Whatever their degree of confidence that jobs are coming back, recruiters and others say that the job market, especially for seasoned fund raisers, has been fundamentally altered.

Three to five years ago, “there was a hiring frenzy, a race to get bodies in seats,” notes Jon Derek Croteau, a fund-raising recruiter at Witt/Kieffer, a search firm that works nationally to seek executives for colleges and medical centers.

Now, he says, “organizations have become much more deliberate about hiring the right people.” They “really have to make the case” to justify new development jobs—and the salaries that come with them, he says.
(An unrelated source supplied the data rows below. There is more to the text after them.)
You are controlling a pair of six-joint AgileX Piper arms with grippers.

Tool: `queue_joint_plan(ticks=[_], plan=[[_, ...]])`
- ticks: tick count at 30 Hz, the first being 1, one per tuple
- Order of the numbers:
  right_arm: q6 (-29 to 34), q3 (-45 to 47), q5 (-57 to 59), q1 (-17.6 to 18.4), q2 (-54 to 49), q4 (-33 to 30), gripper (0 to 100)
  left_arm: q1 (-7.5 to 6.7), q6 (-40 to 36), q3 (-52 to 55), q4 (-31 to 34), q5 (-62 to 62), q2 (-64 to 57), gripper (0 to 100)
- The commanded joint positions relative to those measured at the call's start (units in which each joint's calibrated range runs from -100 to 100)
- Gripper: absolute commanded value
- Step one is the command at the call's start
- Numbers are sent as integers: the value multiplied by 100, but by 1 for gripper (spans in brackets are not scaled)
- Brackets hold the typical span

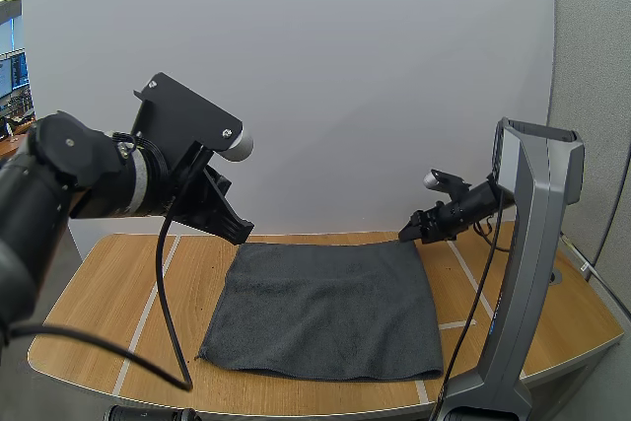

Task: Fold the towel

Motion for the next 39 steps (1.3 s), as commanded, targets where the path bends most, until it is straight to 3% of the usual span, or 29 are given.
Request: queue_joint_plan(ticks=[1, 29, 35, 39], plan=[[-255, -114, 281, -112, -2, 210, 100, 23, -48, -2, -36, -49, -284, 0], [-601, -124, 438, -120, 724, 651, 100, 23, -48, -2, -36, -49, -1427, 0], [-601, -124, 438, -80, 750, 651, 66, 23, -48, -2, -36, -49, -1454, 0], [-601, -124, 438, -50, 750, 651, 63, 4, -48, -2, -36, -49, -1451, 0]])
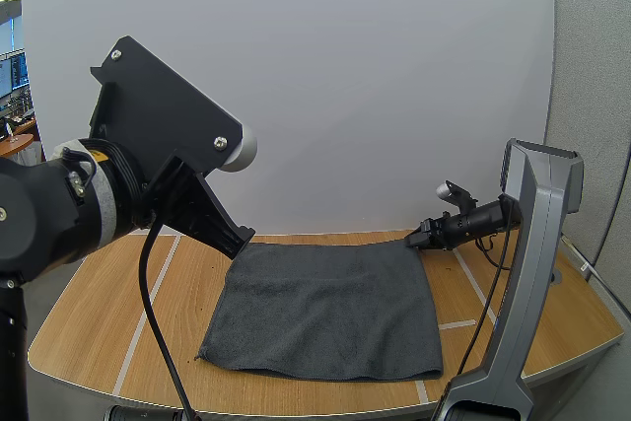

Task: Fold the towel

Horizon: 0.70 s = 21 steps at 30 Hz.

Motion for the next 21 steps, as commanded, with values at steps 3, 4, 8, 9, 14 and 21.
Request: queue_joint_plan(ticks=[3, 4, 8, 9, 14, 21], plan=[[-47, 20, 0, 49, 32, -193, 63, -90, -48, -2, -36, -49, -23, 0], [-47, 20, 0, 66, 32, -193, 63, -109, -48, -2, -36, -49, -23, 0], [-47, 20, 0, 82, 32, -193, 63, -141, -48, -2, -36, -49, -23, 0], [-47, 20, 0, 82, 32, -193, 62, -141, -48, -2, -36, -49, -23, 0], [-47, 20, 0, 82, 32, -193, 38, -139, -48, -2, -36, -49, -69, 0], [-47, 20, 0, 82, 32, -166, 0, -139, -48, -2, -36, -49, -186, 0]])
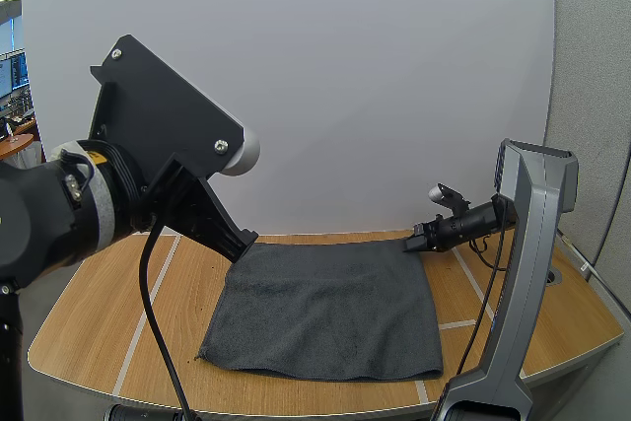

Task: Fold the towel

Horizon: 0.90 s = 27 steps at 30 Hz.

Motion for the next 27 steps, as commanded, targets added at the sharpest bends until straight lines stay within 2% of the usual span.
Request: queue_joint_plan(ticks=[1, 17, 27], plan=[[-47, 20, 33, 16, -14, -71, 0, -23, -48, -2, -36, -49, -79, 0], [91, 20, 33, 32, -303, 45, 0, -39, -48, -2, -36, -49, -786, 0], [231, 76, 33, 309, -928, -81, 0, -39, -48, -2, -36, -49, -1658, 0]])
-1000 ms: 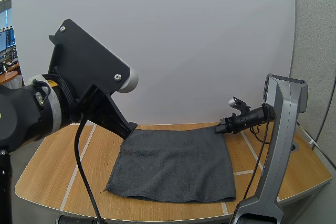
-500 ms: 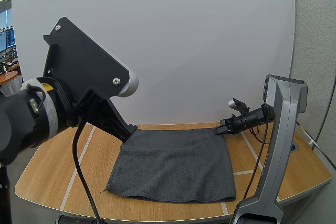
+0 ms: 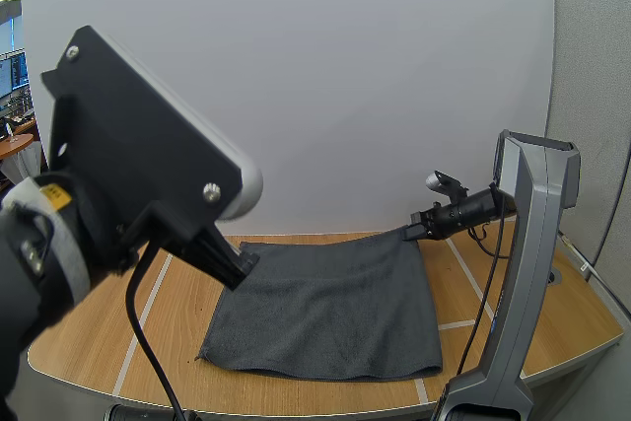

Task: Fold the towel

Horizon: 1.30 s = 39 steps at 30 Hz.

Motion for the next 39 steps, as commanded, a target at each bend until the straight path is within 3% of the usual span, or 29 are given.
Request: queue_joint_plan(ticks=[1, 17, 26, 29, 34, 39], plan=[[90, 49, 51, 114, -265, -99, 0, -24, -48, -2, -36, -66, -248, 0], [511, 49, 51, 870, -915, -346, 0, -16, -48, -2, -36, -66, -568, 0], [712, 74, 51, 975, -967, -596, 0, -16, -48, -2, -49, -66, -568, 0], [712, 123, 51, 975, -967, -650, 0, -16, -133, -2, -648, -43, -568, 0], [712, 208, 51, 1052, -967, -702, 0, -16, -2495, -2, -343, -28, -568, 0], [712, 281, 51, 1158, -1007, -789, 0, -16, -3271, -45, 347, 573, -568, 0]])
When they do add a key fund-raising position, some organizations are cramming more responsibilities into the job description than any one person can reasonably handle, says Ms. DeBerry of Campbell & Company.


“You have a small organization who needs a strong development director,” she says. “They want someone who can do major gifts, the annual fund, set up systems, do events, and staff the president. They are short staffed and trying to get people to do more.”

In addition to new hires, recruiters are concerned about fund raisers who survived layoffs but are now working longer hours under increased stress with fewer resources.

“You have organizations hunkering down and cutting back, and people are getting more frustrated,” says Mr. Croteau of Witt/Kieffer. Opportunities for fund raisers to get training and pursue other forms of professional development, he says, “have really suffered in this recession.”

As a result, the burnout and lack of on-the-job support felt by many fund raisers could unleash a new wave of high turnover once the economy improves, he says. During the hard-charging hiring years, when some large organizations could bring in dozens of new development officers in a year’s time, Mr. Croteau says, organizations got very good at identifying and recruiting qualified fund raisers.

What they did not get as good at—and what may have suffered the most in these hard times—is their ability to keep talented development officers, he says.


The best fund-raising leaders, says Mr. Croteau, “know they have to do retention just as much as recruitment.” They should be treating their high-achieving fund raisers as carefully as they would treat generous donors, he says. But “this profession has not done a good job of talent management.”